ControlNet Basics: Posture Control with Stable Diffusion

2 min read
Modified
Progress 7 / 12
Table of Contents

ControlNet is a revolutionary technology extending existing Stable Diffusion models and enabling learning of spatial conditioning such as person’s posture. I will explain with figures what kind of method realizes this.

About ControlNet

Adding Conditional Control to Text-to-Image Diffusion Models

We present ControlNet, a neural network architecture to add spatial conditioning controls to large, pretrained text-to-image diffusion models. ControlNet locks the production-ready large diffusion models, and reuses their deep and robust encoding layers pretrained with billions of images as a strong backbone to learn a diverse set of conditional controls.

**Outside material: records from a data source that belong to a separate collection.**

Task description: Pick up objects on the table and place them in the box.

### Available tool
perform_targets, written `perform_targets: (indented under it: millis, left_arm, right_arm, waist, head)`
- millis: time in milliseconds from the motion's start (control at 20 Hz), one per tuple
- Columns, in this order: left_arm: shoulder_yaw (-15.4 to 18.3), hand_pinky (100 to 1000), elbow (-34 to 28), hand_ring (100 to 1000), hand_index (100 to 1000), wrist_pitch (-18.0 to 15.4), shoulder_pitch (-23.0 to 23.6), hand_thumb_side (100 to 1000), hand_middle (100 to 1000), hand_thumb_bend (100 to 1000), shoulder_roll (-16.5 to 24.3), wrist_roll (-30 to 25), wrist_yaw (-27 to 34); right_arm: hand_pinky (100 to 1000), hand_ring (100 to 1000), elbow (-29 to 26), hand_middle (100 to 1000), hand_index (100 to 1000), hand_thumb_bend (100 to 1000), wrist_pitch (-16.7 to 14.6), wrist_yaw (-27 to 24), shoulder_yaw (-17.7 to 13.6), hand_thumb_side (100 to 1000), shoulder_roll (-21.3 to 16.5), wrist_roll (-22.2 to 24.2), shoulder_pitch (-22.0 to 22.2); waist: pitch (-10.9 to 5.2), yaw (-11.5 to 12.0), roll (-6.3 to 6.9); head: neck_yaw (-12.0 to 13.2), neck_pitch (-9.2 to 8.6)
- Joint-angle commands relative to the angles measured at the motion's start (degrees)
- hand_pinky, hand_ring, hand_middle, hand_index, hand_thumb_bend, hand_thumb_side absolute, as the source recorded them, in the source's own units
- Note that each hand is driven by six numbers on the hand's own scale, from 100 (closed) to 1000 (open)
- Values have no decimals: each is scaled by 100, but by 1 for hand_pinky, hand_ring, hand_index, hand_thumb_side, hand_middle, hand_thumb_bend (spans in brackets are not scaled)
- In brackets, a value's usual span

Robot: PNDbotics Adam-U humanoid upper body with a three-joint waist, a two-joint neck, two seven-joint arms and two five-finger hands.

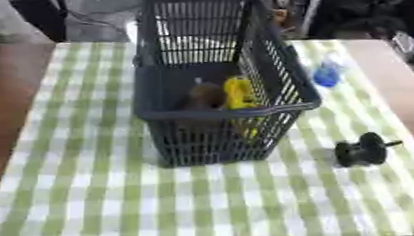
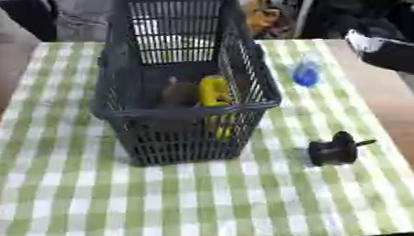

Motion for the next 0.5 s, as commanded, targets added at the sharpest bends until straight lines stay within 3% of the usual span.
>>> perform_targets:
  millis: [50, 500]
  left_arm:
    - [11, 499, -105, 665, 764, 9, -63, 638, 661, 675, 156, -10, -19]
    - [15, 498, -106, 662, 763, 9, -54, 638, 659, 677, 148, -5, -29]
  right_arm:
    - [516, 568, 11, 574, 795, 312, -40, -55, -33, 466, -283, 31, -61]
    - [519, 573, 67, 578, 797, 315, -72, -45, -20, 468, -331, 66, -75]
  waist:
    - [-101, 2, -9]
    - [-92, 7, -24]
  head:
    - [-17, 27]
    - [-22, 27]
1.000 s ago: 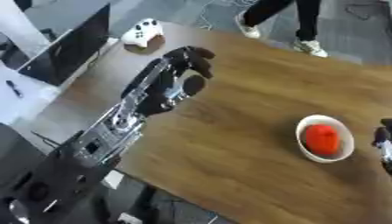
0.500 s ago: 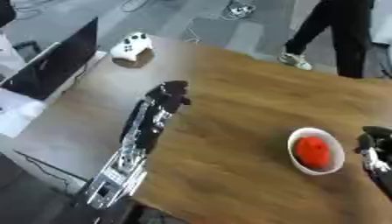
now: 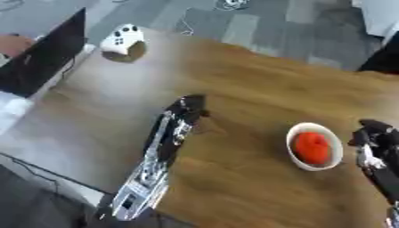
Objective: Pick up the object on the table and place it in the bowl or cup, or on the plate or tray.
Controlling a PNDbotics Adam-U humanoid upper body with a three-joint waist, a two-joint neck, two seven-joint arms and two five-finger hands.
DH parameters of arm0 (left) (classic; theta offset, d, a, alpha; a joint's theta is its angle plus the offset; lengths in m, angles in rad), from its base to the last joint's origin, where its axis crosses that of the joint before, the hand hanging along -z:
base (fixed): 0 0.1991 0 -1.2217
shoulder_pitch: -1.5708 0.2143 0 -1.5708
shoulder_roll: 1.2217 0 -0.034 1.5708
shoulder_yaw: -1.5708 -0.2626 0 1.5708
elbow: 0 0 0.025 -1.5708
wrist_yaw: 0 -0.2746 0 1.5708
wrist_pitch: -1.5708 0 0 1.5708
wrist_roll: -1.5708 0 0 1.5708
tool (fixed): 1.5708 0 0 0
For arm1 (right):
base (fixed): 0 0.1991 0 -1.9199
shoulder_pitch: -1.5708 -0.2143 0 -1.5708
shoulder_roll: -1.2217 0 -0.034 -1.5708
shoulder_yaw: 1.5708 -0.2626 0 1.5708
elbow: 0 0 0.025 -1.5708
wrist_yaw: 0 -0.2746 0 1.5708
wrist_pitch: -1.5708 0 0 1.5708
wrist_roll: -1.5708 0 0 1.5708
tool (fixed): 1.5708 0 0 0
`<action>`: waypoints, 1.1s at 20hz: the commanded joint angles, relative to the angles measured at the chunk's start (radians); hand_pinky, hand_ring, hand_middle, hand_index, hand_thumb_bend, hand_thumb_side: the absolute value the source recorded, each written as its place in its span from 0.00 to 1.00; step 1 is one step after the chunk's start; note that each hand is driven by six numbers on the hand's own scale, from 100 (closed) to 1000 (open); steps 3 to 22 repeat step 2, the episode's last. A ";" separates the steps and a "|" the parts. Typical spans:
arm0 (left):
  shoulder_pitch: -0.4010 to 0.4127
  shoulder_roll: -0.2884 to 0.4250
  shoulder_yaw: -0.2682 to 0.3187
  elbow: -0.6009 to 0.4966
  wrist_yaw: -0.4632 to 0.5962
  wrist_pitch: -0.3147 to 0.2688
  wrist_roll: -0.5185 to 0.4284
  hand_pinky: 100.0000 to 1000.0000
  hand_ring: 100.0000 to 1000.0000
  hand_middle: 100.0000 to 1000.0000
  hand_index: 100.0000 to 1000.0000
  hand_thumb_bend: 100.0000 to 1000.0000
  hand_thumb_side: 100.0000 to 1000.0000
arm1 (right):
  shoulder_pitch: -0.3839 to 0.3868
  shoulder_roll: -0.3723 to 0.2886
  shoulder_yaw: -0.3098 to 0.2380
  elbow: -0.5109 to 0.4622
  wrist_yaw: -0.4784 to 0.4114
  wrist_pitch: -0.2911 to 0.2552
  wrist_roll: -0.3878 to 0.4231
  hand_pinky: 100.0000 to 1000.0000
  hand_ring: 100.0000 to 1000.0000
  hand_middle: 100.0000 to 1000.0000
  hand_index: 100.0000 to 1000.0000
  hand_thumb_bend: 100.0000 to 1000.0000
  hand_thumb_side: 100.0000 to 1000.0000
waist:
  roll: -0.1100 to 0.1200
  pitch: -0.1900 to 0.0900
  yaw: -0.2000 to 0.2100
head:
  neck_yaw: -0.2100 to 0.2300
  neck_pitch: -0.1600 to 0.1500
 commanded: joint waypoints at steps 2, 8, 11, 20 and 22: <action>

The neural architecture is connected with "zero convolutions" (zero-initialized convolution layers) that progressively grow the parameters from zero and ensure that no harmful noise could affect the finetuning. We test various conditioning controls, eg, edges, depth, segmentation, human pose, etc, with Stable Diffusion, using single or multiple conditions, with or without prompts. We show that the training of ControlNets is robust with small (<50k) and large (>1m) datasets. Extensive results show that ControlNet may facilitate wider applications to control image diffusion models.

arxiv.org

Overview of ControlNet

ControlNet is a method extending existing learned text2image model and enabling learning of spatial conditioning (person’s posture in this case). Add ControlNet module for learning spatial conditioning to base model, enabling learning of posture.

ControlNet Module

I paste architecture of ControlNet module cited from paper below (a is before ControlNet addition, b is after addition).

Fix weights of original learned model, and train only extended part to make it remember posture. By using weights held by learned model as initial value (weight) of ControlNet, learning can be done efficiently.

(Zero Convolution in figure will be explained in Appendix)

Citation: Lvmin Zhang, Anyi Rao, Maneesh Agrawala, 2023, Adding Conditional Control to Text-to-Image Diffusion Models, https://arxiv.org/abs/2302.05543
Citation: Lvmin Zhang, Anyi Rao, Maneesh Agrawala, 2023, Adding Conditional Control to Text-to-Image Diffusion Models, https://arxiv.org/abs/2302.05543

Final Architecture

I place model (architecture of base model part) cited from paper below.

Citation: Lvmin Zhang, Anyi Rao, Maneesh Agrawala, 2023, Adding Conditional Control to Text-to-Image Diffusion Models, https://arxiv.org/abs/2302.05543
Citation: Lvmin Zhang, Anyi Rao, Maneesh Agrawala, 2023, Adding Conditional Control to Text-to-Image Diffusion Models, https://arxiv.org/abs/2302.05543

Expressing this in whole Stable Diffusion, it becomes architecture like below.

Architecture after ControlNet Application
Architecture after ControlNet Application

Conclusion

ControlNet brings new possibility to image generation technology by adding posture control function to Stable Diffusion model. by utilizing Zero Convolution and realizing stable learning process, higher precision image generation becomes possible. By utilizing technology introduced in this article, you will be able to build more advanced image generation model.

Since method to actually use ControlNet is explained in following article, please try if you have room.

ComfyUIでControlNet:姿勢指定した画像生成AIの基本

>-

blog.otama-playground.com

Since papers read around Stable Diffusion are summarized in following article, please utilize if interested.

Stable Diffusionガイド:論文読みリンク集

Stable Diffusion関連の論文解説記事のリンク集。画像生成・動画生成の基礎モデルから応用技術まで論文ベースで解説。

blog.otama-playground.com

Appendix

What is Zero Convolution

If initialization of convolution layer is not appropriate, parameter of model fluctuates rapidly during learning, causing irregular artifacts (undesirable pattern or defect) appearing in generated image. Such noise during learning slows down convergence of gradient, so efficiency drops.

Zero Convolution is used in ControlNet module to prevent such harmful noise. Zero Convolution suppresses noise by following two points.

  • Zero Initialization
    • Since parameter starts from zero, large fluctuation does not occur at initial stage of learning. This allows model to start learning stably.
  • Gradually growing parameter
    • By parameter growing gradually, learning process stabilizes and influence of noise can be minimized.